Decidido lo vi irse hacia el oriente, caminaba con los brazos extendidos, asemejaba un crucificado que esperaba recibir la bendición y la luz divina.
Ahora tan sólo milagrosamente flotaba, el viento lo acariciaba dulcemente, y sus pies se refrescaban con el agua salada del Golfo de México.
De vez en cuando unos pececillos cuidadosamente mordían su piel, era como un saludo de bienvenida a la otredad, todo eso le provocaba una satisfacción infinita, su rostro reflejaba una sonrisa que parecía decir:
¡He cumplido!
Su insuficiente levedad que ya no aguantaba tanta dicha, lo sumergía en una sensación de arrogante beatitud, pensó que se encontraba en el paraíso.
Una gaviota le avisó que se estaba ahogando, que sus mejores tentativas se habían quedado en tierra firme.
Pasó mucho tiempo hasta darse cuenta que su intento había fracasado.

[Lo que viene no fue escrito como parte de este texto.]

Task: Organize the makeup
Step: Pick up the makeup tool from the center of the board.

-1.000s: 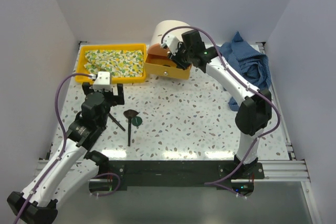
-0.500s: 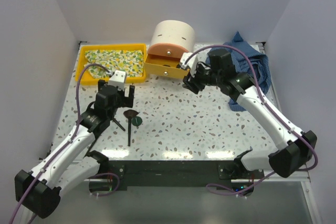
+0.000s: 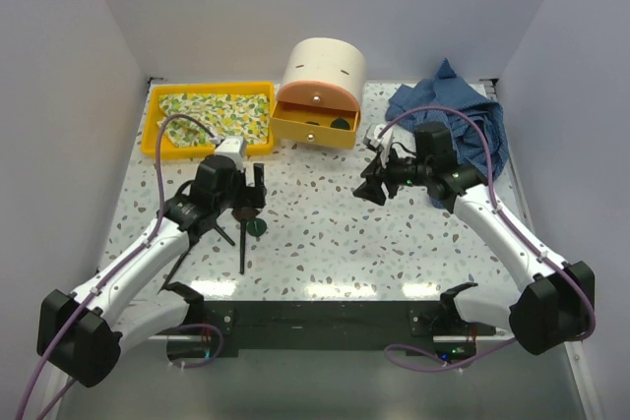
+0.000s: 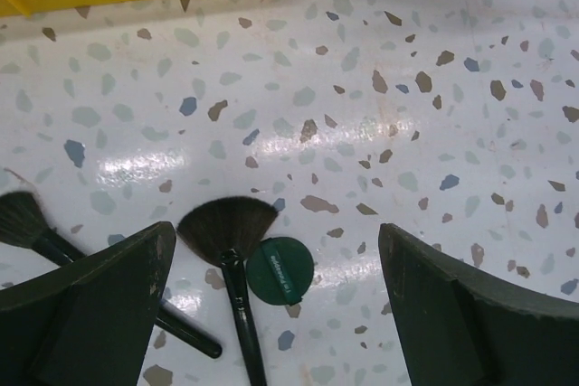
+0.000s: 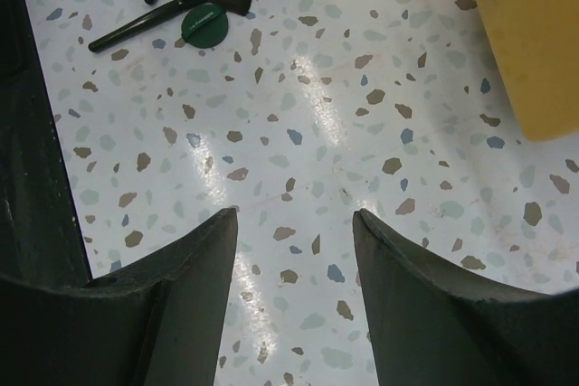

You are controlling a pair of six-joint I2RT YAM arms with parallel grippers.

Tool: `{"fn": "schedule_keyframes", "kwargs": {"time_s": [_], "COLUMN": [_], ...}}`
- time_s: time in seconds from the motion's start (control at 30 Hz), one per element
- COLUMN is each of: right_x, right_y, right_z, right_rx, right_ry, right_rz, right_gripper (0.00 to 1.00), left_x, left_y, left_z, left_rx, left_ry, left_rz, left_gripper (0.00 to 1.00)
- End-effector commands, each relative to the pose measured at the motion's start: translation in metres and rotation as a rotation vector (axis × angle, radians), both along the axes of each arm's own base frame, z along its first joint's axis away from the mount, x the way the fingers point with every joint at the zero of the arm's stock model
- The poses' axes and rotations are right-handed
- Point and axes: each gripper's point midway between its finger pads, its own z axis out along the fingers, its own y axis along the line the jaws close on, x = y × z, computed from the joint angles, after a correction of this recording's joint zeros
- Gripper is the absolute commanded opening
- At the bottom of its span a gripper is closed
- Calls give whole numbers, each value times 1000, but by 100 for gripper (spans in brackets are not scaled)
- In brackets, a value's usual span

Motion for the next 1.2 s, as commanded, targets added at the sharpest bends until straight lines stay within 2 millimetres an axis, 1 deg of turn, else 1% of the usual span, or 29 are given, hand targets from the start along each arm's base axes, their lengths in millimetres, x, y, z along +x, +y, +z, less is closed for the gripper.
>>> {"fn": "schedule_keyframes", "kwargs": {"time_s": [0.0, 0.1, 0.27, 0.3, 0.37, 0.4, 0.43, 0.57, 0.6, 0.63, 0.67, 0.83, 0.93, 0.97, 1.03, 1.07, 1.13, 1.17], "right_x": [-2, 1, 1, 2, 2, 3, 3, 4, 4, 5, 5, 6, 6, 5, 5, 5, 4, 4], "right_y": [10, 7, 4, 3, 3, 2, 2, 0, -1, -1, -1, -2, -3, -2, -2, -3, -3, -2], "right_z": [27, 26, 29, 29, 29, 28, 28, 28, 28, 28, 28, 26, 27, 27, 27, 28, 28, 28], "right_rx": [100, 84, 81, 77, 75, 73, 74, 71, 72, 72, 72, 72, 72, 72, 75, 76, 78, 78], "right_ry": [-57, -71, -97, -100, -104, -102, -102, -102, -104, -105, -104, -99, -102, -102, -101, -102, -103, -101], "right_rz": [46, 30, 16, 12, 9, 8, 8, 1, 0, -2, -2, -4, -5, -4, -1, -3, -1, 2], "right_gripper": [58, 58, 58, 59, 59, 59, 59, 59, 59, 59, 59, 59, 59, 59, 59, 59, 59, 59], "left_x": [-15, -21, -33, -32, -35, -37, -38, -43, -43, -43, -45, -45, -43, -41, -40, -38, -37, -35], "left_y": [-18, -24, -41, -37, -40, -35, -38, -36, -35, -38, -37, -50, -51, -51, -49, -45, -42, -39], "left_z": [-4, -9, -22, -25, -30, -37, -35, -46, -52, -50, -54, -60, -62, -62, -67, -69, -76, -77], "left_rx": [-180, -217, -186, -178, -159, -136, -129, -80, -62, -58, -43, -39, -34, -30, -12, 6, 39, 56], "left_ry": [58, 89, 134, 137, 166, 193, 193, 217, 224, 225, 237, 242, 233, 225, 226, 219, 224, 213], "left_rz": [23, 26, 20, 72, 98, 154, 159, 239, 272, 274, 287, 305, 324, 329, 341, 358, 375, 385], "left_gripper": [100, 100, 100, 100, 100, 100, 100, 100, 100, 100, 100, 100, 96, 92, 90, 85, 83, 76]}}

Retornaba el frío, el miedo.
Resuelta había sido su decisión de renunciar a su existencia, sin embargo, algo le impidió morir:
¿Era Dios, su designio o la gracia de aquella mañana quienes salvaron su vida y le daban una nueva oportunidad para ser feliz?
Nadó y en pocos minutos alcanzó la orilla.
Volvió a pisar piedras, excrementos y latas vacías, volvió a oler a hombre, y le agradó saber que él era ese olor.
Sus ropas se le secaron sobre el cuerpo.
Enérgico caminó rumbo a la casa de su madre.